06 Temmuz 2017 00:35

KESK’in mücadeleci temelde dönüşümü için

KESK’in 9. Olağan Genel Kurulu başta kamu emekçileri olmak üzere, işçiler ve demokrasi güçlerine yönelik baskılarının yaşandığı bir dönemde toplanıyor

Paylaş

15 Temmuz darbe girişimini dayanak yapan AKP, Cumhurbaşkanı ve suç ortağı MHP, çıkarılan KHK’lar ile on binlerce kamu emekçisini hukuksuz bir şekilde açığa aldı, ihraç etti. İş güvencesi fiilen ortadan kaldırıldı. OHAL koşulları dayanak yapılarak “tek adam, tek parti” diktatörlüğü hızla inşa ediliyor.  

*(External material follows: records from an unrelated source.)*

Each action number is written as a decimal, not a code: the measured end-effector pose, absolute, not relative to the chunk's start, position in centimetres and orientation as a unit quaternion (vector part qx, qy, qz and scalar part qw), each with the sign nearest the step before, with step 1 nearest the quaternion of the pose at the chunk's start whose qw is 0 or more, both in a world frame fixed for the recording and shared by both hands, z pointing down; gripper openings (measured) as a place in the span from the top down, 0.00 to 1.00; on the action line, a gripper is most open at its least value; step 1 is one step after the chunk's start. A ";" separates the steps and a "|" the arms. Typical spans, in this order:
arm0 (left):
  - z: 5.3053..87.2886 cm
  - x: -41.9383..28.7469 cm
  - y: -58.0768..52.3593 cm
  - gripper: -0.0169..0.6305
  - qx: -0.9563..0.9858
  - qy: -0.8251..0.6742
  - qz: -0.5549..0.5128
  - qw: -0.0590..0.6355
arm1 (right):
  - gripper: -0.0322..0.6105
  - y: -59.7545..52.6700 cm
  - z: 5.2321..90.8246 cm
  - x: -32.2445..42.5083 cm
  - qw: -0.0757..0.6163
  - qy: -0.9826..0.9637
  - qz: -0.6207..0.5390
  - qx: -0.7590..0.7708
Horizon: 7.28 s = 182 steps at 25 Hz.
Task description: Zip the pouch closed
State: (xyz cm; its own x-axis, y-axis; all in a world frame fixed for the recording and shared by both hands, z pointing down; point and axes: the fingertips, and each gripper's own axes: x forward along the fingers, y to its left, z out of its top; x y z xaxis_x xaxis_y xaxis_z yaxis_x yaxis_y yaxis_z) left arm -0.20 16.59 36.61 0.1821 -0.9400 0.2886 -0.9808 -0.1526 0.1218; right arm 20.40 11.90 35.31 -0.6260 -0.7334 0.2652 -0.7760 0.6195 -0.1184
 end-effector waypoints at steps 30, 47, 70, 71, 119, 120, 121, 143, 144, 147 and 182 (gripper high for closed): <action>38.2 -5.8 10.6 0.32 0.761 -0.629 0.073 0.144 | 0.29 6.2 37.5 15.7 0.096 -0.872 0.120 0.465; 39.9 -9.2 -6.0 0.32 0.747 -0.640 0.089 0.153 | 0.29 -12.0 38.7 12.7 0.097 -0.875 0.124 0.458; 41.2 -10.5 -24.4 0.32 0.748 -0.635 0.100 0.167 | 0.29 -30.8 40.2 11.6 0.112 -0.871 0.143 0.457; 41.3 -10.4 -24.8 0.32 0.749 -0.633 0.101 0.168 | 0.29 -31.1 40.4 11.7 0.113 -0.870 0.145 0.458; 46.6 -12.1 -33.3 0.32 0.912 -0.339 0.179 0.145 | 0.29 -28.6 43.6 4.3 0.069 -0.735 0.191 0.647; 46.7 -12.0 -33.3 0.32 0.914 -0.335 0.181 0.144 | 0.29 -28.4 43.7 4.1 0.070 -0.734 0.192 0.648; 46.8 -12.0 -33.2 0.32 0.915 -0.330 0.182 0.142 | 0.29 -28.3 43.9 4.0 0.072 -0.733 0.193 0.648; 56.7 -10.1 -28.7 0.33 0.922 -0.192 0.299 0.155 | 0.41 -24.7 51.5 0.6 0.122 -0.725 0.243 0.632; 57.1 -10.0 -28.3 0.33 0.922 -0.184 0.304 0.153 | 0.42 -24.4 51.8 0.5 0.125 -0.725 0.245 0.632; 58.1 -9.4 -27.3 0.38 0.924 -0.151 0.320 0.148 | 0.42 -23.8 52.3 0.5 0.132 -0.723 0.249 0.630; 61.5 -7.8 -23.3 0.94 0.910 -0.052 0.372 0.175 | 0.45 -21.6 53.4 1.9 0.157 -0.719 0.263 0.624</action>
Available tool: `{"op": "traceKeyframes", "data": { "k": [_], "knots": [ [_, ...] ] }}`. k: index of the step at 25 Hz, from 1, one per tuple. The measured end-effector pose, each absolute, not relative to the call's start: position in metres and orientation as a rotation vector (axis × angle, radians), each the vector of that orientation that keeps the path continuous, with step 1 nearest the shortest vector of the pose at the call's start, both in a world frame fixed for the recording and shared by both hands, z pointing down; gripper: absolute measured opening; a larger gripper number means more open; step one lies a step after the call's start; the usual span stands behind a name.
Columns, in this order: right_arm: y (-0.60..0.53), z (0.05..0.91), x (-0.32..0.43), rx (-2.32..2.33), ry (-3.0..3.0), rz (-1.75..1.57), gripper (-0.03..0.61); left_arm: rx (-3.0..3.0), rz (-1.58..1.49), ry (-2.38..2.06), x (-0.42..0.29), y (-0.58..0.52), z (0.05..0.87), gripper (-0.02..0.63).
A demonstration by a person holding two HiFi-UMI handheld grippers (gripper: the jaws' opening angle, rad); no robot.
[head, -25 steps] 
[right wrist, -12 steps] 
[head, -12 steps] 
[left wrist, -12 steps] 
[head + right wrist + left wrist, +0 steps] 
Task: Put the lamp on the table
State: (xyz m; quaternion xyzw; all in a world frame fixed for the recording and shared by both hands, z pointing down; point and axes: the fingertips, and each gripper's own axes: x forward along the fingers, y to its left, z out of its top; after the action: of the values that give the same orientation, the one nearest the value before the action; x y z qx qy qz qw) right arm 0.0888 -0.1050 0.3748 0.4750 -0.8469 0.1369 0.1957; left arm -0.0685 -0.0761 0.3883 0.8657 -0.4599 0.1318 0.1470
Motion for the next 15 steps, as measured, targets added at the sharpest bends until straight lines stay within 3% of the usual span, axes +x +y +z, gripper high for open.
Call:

Bu bakımdan Cumhurbaşkanı ve AKP Genel Başkanı Erdoğan’ın, TÜSİAD toplantısında sarfettiği “OHAL’in, sermaye sahiplerine, patronlara bir zararı olmadığı” yönündeki sözleri bir gerçeğin ifadesidir. “Ülke normalleşene kadar OHAL devam edecektir” diyen Erdoğan, baskıcı ve saldırgan politikaların devam edeceğinin işaretini vermiştir. Açlık grevindeki Nuriye Gülmen ve Semih Özakça için aydınların ve sanatçıların yapmış olduğu çağrıya hükümet cephesinden tehditle yanıt verilmesi de bunun bir göstergesidir. 

EKMEĞİMİZE VE HAKLARIMIZA SALDIRIYORLAR

Erdoğan ve hükümeti, hazırladığı paketlerle, işçi ve emekçilerin kazanılmış haklarını tamamen tasfiyeye etmeye girişti. Enflasyon yükseliyor, işten atmalar hız kazanıyor, işsizlikte rekorlar kırılıyor, temel ihtiyaçlara her gün yapılan zamlara karşılık ücretler her geçen gün eriyor, iş cinayetleri artarak sürüyor... Ekonomik ve siyasal alanda yaşanan olumsuzlukların faturası, yeni saldırı yasaları ile işçi ve emekçilere kesiliyor.

Grev ve gösteri hakkı başta olmak üzere, demokratik haklara ve siyasal özgürlüklere yönelik saldırılar ve gerici politikalar hız kesmeden sürüyor. OHAL ve KHK’lerle baskı ve gözaltılar, düşünce ve basın özgürlüğünü ayaklar altına alan uygulamalar olağanlaşmaktadır. Yargının tümden siyasallaşması, mahkemelerin aldığı kararlar, adaletin tecelli etmeyeceği duygusunu giderek güçlendirmektedir. 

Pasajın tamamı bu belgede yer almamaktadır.